ERBB2 amplification is present in a minority of melanomas [13]. According to a study of 600 melanoma specimens, the ERBB2 amplification is present in 3.6% of recurrent or metastatic melanomas [14]. It encodes the HER2 receptor, which is a tyrosine-kinase receptor and a tumor factor from a superfamily of EGFR markers that controls growth, survival, adhesion and migration of the cells. It follows an intracellular signal pathway that controls enhancement or suppression of the cell [15]. Mutations in the ERBB2 gene that carry a gene transcription for HER2 receptors, can lead to uncontrolled cell proliferation and oncogenesis. Amplification of the ERBB2 is seen in rare cases of acral or mucosal melanomas and is not present in any other type of skin melanoma. This can be used as aid in localizing the primary tumor. The ERBB2 gene amplification is a novel target for systemic treatment and is best understood for the management of breast adenocarcinoma, where it can be treated by HER2-directed monoclonal antibodies (trastuzumab and pertuzumab), antibody-drug conjugates (trastuzumab emtansine), and HER2 kinase inhibitors (lapatinib) [13, 16]. Trastuzumab is approved also for gastric and gastroesophageal cancer [17]. The ERBB2 gene-targeted therapy is used as neoadjuvant therapy for patients with other solid and systemic tumors including bladder, small bowel, ampullar, skin non-melanoma and cervical cancer [18, 19].
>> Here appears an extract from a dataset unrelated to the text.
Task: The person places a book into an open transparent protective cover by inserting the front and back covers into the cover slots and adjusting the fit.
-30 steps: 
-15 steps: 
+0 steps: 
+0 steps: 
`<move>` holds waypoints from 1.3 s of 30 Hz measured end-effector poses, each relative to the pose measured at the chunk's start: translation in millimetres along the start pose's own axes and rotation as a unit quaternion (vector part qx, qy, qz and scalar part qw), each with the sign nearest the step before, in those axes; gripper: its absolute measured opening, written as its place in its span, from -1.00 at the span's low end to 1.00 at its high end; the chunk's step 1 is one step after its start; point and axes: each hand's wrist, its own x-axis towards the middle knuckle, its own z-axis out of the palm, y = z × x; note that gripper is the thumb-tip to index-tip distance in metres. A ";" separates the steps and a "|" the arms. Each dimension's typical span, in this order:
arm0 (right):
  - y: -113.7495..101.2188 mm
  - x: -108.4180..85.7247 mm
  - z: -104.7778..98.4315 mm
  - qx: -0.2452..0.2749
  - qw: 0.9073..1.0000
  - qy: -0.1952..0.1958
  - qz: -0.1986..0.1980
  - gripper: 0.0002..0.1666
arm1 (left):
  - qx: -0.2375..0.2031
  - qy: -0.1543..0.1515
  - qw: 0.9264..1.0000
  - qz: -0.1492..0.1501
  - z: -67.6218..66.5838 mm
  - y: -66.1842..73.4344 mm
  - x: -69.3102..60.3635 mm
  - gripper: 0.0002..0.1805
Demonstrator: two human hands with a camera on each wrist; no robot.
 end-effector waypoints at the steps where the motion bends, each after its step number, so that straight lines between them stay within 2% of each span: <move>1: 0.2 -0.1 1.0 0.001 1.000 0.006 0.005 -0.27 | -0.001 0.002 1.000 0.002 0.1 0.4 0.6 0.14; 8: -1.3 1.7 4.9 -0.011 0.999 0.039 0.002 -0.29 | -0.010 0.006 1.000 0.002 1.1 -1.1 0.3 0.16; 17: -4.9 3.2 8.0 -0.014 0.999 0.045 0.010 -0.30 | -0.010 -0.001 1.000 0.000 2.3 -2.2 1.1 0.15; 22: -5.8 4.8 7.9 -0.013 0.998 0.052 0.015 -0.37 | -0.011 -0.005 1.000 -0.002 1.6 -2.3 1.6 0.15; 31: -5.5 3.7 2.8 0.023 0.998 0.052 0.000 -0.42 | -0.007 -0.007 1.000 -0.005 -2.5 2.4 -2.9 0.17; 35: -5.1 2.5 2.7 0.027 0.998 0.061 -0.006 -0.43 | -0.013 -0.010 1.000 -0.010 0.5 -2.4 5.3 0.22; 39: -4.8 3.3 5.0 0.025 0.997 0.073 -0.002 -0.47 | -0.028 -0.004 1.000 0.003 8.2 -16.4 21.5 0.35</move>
The patient presented in this case was in frail general condition and passed away shortly after completing the surgical part of treatment. According to genetic analysis, systemic treatment with ERBB2 gene amplification-targeted drugs like trastuzumab, pertuzumab, or lapatinib would likely warrant positive results. This finding justifies molecular genetic analysis of unusual tumor specimen and guarantees optimal treatment for uncommon types of cardiac metastatic tumors in future patients.

Statement of Ethics

Written informed consent was obtained from the patient for publication of this case report and any accompanying images.

Conflict of Interest Statement

The authors have no conflict of interest to declare.

Funding Sources

The manuscript has not been funded by any party.

Author Contributions

The authors P.G., Z.D.S., M.Š., M.B., and J.K. have substantially contributed to conception of the work, revised it critically for important intellectual content, approved the final version to be published and agreed to be accountable for all aspects of the work.